Leggo sul corriere il pianto greco degli editori italiani tramite il suo presidente Malinconico (dei tempi passati? –nomen omen), i quali non sanno come fronteggiare il cambio di scenario imposto dalle nuove tecnologie. Sono rimasti a guardare mentre Internet arrivava e si mangiava lettori e con questi si spostava online la pubblicità. Mentre a occidente dell’Italia si sta sperimentando modelli di business alternativi, i nostri non sanno far altro che lamentarsi o attaccare i concorrenti.

«non solo non è intervenuto per attenuare gli effetti di una congiuntura difficile e per allentare quei nodi strutturali che soffocano il settore, ma ha operato in senso contrario con la soppressione delle tariffe postali agevolate».
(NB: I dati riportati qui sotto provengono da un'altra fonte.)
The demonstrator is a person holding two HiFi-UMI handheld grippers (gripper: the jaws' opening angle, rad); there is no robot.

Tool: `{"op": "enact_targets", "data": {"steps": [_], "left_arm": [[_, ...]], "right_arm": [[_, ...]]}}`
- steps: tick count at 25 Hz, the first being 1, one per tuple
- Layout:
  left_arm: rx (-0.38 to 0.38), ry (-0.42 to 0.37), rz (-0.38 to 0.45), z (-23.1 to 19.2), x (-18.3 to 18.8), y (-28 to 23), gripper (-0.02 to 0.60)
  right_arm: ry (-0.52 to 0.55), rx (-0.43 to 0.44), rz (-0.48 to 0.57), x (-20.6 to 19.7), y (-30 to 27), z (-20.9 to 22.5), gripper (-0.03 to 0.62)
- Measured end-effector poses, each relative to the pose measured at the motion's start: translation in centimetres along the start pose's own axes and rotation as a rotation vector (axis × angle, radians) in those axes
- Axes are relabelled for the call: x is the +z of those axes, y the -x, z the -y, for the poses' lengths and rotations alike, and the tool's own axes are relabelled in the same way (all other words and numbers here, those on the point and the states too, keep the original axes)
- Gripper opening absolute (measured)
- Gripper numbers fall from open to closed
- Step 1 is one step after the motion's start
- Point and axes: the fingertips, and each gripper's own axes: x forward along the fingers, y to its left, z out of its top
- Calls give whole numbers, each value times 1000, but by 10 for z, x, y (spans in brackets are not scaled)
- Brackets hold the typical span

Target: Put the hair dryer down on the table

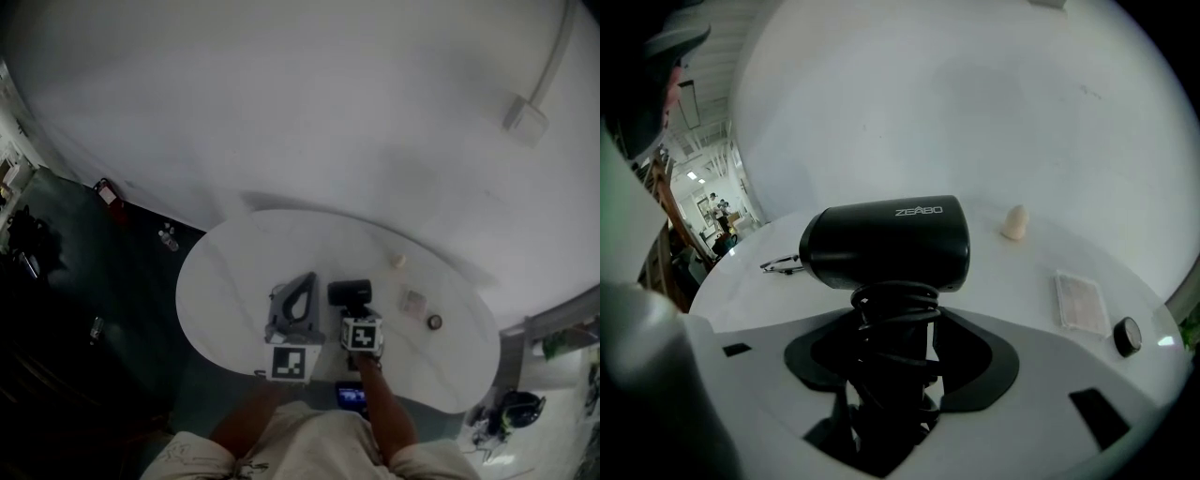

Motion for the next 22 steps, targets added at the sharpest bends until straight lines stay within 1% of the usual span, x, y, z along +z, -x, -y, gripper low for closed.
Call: {"op": "enact_targets", "data": {"steps": [3,4,5,7,8,9,10,12,15,18,20,22], "left_arm": [[4,0,-2,-1,-1,2,-3],[5,1,-5,-1,-2,3,-2],[6,-1,-10,-1,-4,3,-2],[7,-3,-11,-1,-5,4,-3],[8,-3,-7,-1,-5,5,-2],[8,-4,-5,0,-5,5,-2],[7,-5,-5,0,-5,6,-3],[9,2,-8,1,-5,6,-3],[17,18,-25,0,-9,8,-2],[20,10,-33,0,-10,11,-2],[18,3,-40,-1,-11,12,-2],[19,3,-42,-1,-11,13,-2]], "right_arm": [[-6,7,-28,-8,-7,-1,235],[-11,4,-53,-13,-8,0,235],[-23,-2,-102,-23,-6,0,235],[-64,-8,-235,-46,-1,-1,235],[-68,0,-246,-46,-2,-3,235],[-56,12,-216,-38,-7,-3,235],[-52,14,-218,-35,-11,-2,235],[-67,-12,-309,-47,-9,5,235],[-45,10,-254,-36,-16,2,235],[-81,4,-321,-51,-10,2,235],[-94,41,-269,-42,-14,-2,240],[-82,51,-231,-36,-17,-1,313]]}}
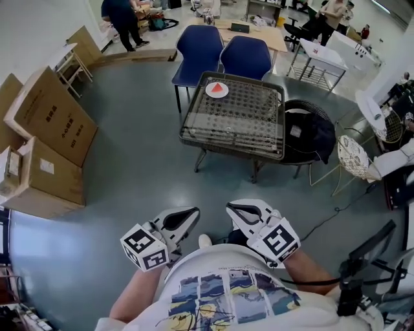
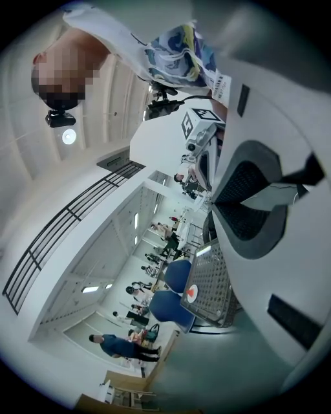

Capito? Il problema sono le tariffe postali, la carta! Mi viene un nervoso a sapere che i cittadini stavano pagando per un contratto tra privati, tra un editore e il suo abbonato! Ma negoziatevi le tariffe migliori tra voi, senza far pagare alla nazione.  La parte migliore però viene dalla soluzione proposta dalla FIEG:

una mini tassa per chi si connette a internet e usa i contenuti editoriali online, come misura transitoria per consentire all’editoria di far fronte alla crisi

Ridere o piangere? Come se il mancato rinnovamento degli editori a fronte del ricambio tecnologico sia colpa dei cittadini e per questo devono pagare affinché il dinosauro sopravviva un po’ più a lungo? Quando arrivarono le locomotive elettriche, i produttori di locomotive e gli estrattori di carbone probabilmente hanno fatto lo stesso pianto greco; ma le locomotive a carbone sono solo una curiosità per appassionati.